• TASK INSTRUCTIONS:
How many lines of the data include the string "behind"? State that number alone.

[Collected data]
▶
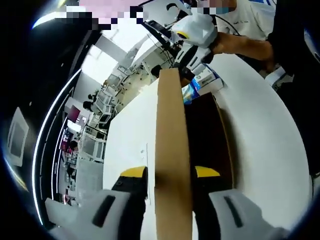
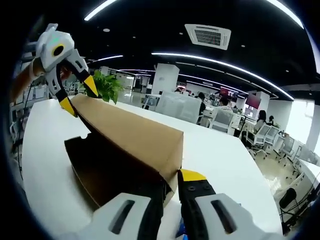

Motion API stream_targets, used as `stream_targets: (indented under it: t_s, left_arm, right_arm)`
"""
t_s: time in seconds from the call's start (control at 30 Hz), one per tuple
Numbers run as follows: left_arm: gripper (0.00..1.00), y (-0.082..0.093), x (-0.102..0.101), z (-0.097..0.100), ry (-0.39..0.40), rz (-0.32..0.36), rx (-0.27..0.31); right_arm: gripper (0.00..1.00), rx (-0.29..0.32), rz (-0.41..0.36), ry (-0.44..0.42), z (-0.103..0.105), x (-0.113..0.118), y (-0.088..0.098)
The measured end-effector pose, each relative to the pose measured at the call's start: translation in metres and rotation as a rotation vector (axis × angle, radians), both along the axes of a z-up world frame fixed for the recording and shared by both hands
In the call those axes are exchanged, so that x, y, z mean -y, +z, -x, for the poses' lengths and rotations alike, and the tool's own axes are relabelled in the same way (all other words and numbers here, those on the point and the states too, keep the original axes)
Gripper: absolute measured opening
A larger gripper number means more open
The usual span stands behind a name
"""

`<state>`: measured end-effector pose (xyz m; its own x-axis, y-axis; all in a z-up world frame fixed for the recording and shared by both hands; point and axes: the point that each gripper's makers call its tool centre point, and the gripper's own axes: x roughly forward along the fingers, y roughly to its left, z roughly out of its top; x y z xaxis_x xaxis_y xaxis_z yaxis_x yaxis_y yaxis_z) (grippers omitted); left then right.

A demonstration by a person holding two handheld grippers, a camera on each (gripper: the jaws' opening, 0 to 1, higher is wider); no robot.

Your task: Operate the shoe box by opening the lid, removing the specified soft item, and placing it in the target area until the item is outside and the box remains undamaged.

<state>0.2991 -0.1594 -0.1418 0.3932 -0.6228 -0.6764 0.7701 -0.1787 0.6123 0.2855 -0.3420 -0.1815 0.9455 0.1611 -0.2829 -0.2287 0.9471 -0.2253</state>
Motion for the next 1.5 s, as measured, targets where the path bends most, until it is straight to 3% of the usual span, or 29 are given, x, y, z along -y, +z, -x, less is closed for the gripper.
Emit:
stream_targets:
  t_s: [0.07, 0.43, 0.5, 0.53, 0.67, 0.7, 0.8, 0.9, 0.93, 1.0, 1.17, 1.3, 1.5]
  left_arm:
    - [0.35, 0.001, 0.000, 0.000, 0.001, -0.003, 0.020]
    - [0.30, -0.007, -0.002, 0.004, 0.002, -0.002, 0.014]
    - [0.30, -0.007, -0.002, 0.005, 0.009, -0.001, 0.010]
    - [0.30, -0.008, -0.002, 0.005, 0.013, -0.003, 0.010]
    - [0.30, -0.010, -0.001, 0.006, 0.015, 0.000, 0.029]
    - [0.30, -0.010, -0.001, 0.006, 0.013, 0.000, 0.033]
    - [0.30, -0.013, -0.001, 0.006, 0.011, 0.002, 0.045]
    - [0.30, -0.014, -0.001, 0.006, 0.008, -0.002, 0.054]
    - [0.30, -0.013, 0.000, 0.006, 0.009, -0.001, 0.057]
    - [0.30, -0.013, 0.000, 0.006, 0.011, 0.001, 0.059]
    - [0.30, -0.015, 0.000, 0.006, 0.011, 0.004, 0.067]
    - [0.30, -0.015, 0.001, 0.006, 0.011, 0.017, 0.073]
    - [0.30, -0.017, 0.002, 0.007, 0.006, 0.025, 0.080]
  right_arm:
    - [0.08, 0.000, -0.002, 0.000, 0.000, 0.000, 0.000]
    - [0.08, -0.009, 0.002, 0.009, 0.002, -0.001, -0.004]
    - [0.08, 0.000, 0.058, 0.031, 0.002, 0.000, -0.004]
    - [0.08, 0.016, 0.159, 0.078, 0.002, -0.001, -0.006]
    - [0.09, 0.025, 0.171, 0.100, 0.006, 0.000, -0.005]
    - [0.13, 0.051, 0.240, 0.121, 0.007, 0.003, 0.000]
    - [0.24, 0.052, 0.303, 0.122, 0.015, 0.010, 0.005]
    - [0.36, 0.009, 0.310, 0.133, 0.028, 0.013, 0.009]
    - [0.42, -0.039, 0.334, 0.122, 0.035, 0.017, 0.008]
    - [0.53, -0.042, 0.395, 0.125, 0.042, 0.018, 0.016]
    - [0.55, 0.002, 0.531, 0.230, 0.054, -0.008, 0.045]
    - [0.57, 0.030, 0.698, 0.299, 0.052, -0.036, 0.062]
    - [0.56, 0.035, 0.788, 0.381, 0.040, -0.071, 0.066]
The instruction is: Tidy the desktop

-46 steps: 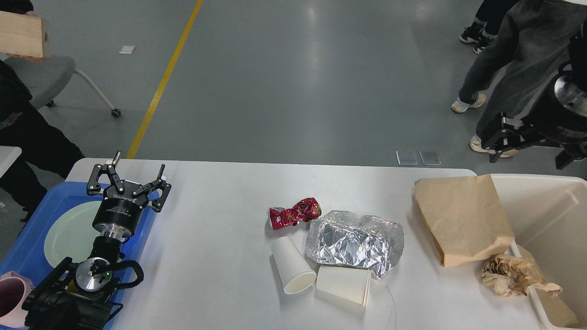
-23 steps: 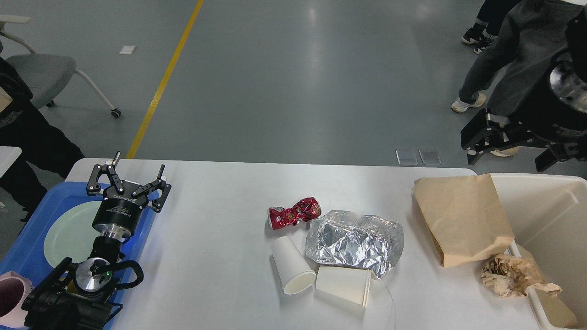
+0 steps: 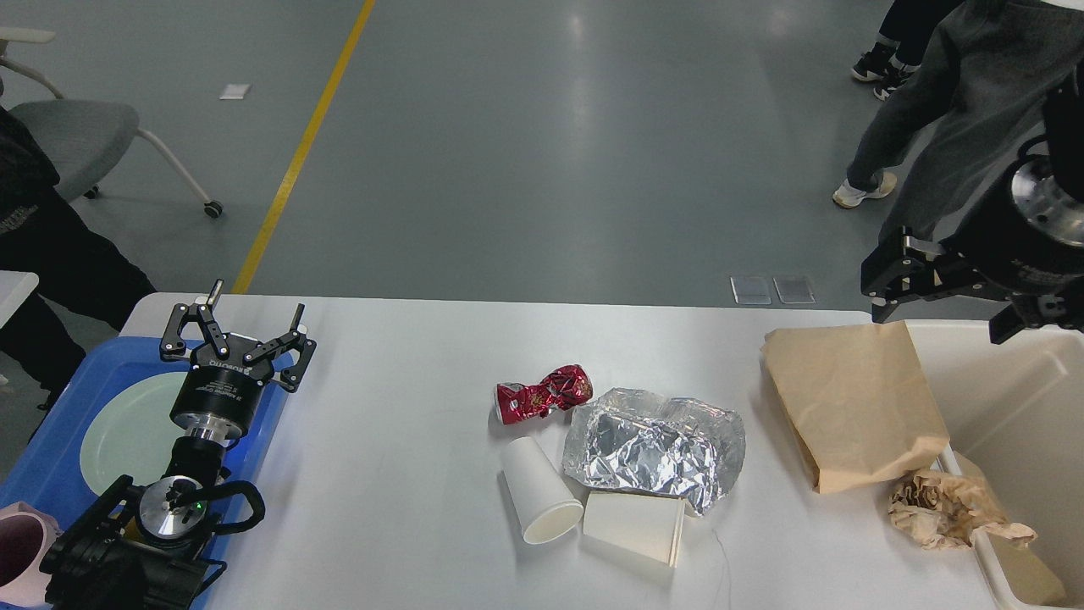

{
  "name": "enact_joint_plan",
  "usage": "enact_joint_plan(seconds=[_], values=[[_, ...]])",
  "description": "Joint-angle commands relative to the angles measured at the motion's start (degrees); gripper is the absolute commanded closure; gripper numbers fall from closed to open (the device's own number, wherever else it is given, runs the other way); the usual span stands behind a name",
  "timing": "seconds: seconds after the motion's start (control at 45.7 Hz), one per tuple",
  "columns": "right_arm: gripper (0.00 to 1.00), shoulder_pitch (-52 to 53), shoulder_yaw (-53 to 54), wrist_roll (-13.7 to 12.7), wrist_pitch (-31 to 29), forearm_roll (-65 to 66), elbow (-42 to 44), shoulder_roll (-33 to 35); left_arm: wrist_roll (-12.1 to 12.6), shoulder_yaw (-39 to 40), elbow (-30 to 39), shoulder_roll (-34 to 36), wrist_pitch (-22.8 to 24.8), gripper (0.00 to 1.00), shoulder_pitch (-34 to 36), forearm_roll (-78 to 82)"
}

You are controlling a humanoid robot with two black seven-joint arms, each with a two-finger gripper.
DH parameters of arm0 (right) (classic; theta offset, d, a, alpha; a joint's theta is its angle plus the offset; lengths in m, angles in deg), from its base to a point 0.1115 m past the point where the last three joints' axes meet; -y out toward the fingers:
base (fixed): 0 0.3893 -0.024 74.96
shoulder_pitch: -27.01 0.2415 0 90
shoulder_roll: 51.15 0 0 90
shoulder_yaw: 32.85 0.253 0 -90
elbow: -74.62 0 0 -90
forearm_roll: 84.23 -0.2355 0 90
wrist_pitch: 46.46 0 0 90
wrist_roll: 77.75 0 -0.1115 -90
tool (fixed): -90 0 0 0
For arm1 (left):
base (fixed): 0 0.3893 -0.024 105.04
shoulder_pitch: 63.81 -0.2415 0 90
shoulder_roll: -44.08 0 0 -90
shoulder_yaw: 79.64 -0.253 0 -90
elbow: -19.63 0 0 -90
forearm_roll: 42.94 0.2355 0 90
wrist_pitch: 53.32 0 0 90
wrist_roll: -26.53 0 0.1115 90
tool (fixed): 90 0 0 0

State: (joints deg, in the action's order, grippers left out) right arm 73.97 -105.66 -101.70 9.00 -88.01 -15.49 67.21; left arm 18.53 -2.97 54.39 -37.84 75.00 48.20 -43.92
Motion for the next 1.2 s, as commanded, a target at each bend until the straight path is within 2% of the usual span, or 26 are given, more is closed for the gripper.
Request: enact_joint_plan(seconds=[0.0, 0.153, 0.241, 0.394, 0.459, 0.547, 0.591, 0.635, 0.722, 0.788, 0.963, 1.072, 1.182], values=[[0.03, -8.2, 0.7, 0.4, 2.6, 3.6, 6.1, 0.6, 0.0, 0.1, 0.0, 0.0, 0.0, 0.04, 0.1, 0.0], [0.03, -23.1, 6.3, 2.1, 3.1, 4.2, 18.4, 1.4, 0.0, 0.0, 0.0, 0.0, 0.0, 0.04, 0.1, 0.0], [0.03, -31.7, 9.2, 2.1, 4.6, 5.2, 24.2, 1.4, 0.0, 0.0, 0.0, 0.0, 0.0, 0.04, 0.1, 0.0], [0.12, -40.0, 9.9, 2.6, 9.0, 11.8, 29.2, 1.3, 0.0, 0.0, 0.0, 0.0, 0.0, 0.04, 0.1, 0.0], [0.13, -44.6, 9.9, 4.4, 11.8, 14.8, 32.2, 0.9, 0.0, 0.0, 0.0, 0.0, 0.0, 0.04, 0.1, 0.0], [0.12, -50.8, 9.9, 8.6, 14.9, 16.4, 37.0, -0.3, 0.0, 0.0, 0.0, 0.0, 0.0, 0.04, 0.1, 0.0], [0.13, -53.9, 9.8, 11.8, 15.6, 16.7, 39.6, -1.5, 0.0, 0.0, 0.0, 0.0, 0.0, 0.04, 0.1, 0.0], [0.13, -56.5, 9.7, 15.8, 15.6, 16.7, 42.2, -2.4, 0.0, 0.0, 0.0, 0.0, 0.0, 0.04, 0.1, 0.0], [0.12, -60.1, 9.4, 25.9, 15.6, 16.7, 46.9, -2.7, 0.0, 0.0, 0.0, 0.0, 0.0, 0.04, 0.1, 0.0], [0.12, -63.4, 9.2, 30.2, 16.3, 16.7, 50.9, -2.8, 0.0, 0.0, 0.0, 0.0, 0.0, 0.04, 0.1, 0.0], [0.11, -69.6, 9.1, 30.3, 20.5, 17.8, 57.5, -3.7, 0.0, 0.0, 0.0, 0.0, 0.0, 0.04, 0.1, 0.0], [0.11, -70.6, 9.1, 30.3, 22.9, 17.9, 57.9, -3.7, 0.0, 0.0, 0.0, 0.0, 0.0, 0.04, 0.1, 0.0], [0.10, -70.6, 9.3, 30.4, 22.9, 17.8, 57.2, -3.8, 0.0, 0.0, 0.0, 0.0, 0.0, 0.04, 0.1, 0.0]])
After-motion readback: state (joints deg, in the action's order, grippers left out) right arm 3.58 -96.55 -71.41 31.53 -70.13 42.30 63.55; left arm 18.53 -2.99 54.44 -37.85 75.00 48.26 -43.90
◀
• EXERCISE RESULT:
2